Remember the Tom Cruise movie, 'Minority Report', where ubiquitous digicams identified each person by scanning his retina and bombarding him with ads and promotional gimmicks?

Well, Japanese information technology giant NEC Corporation has gone one better. NEC has launched in Hong Kong its proprietary facial recognition device that recognizes the face of each and every customer as soon as he enters a store or business firm.

NEC calls its new technology the "Mobile Facial Recognition Appliance." Its aim is to give a business firm the capability to offer an ultra-personalized customer experience by instantly recognizing the faces of its customers. It is being tested for the first time in Hong Kong.

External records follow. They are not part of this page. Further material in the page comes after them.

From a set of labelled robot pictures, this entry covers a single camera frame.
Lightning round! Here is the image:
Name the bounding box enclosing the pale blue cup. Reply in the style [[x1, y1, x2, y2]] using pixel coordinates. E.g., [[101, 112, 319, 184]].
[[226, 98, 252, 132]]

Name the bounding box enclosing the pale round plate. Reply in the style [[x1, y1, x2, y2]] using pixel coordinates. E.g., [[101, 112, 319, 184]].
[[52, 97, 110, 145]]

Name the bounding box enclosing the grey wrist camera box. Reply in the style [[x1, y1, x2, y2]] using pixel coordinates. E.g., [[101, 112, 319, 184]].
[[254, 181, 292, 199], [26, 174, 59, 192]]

(Credit: Wikipedia / Chensiyuan)A view from Victoria Peak, looking north over Central, Victoria Harbour and Kowloon (2011).

The appliance is small. It measures 14 cm (width) x 14 cm (depth) x 8 cm (height) and can be integrated into a closed circuit television network. The device is easy to install, the company said in a statement.

The system uses compressed and encrypted wireless links to sift through a master facial information database server housed in a secure location. The appliance can use either Wi-Fi or 3G mobile networks to compress and transmit facial images to the server.

NEC said it combined its "NeoFace" facial recognition with an innovative electronics platform to create the industry's "most, flexible, high-performance face-analysis solution."

Elsa Wong, managing director of NEC Hong Kong, said everyone loves to feel special. "That's why any organization that can greet a customer by name and start helping them the minute they walk in to a shop, bank or hotel will have a tremendous advantage over one that relies on ID cards or other impersonal procedures."

She noted that with this kind of technology at its fingertips, a company can offer the full VIP treatment to everyone. "It can take customer relationships to an entirely new level of excellence and dramatically enhance an organization's competitive edge," she said.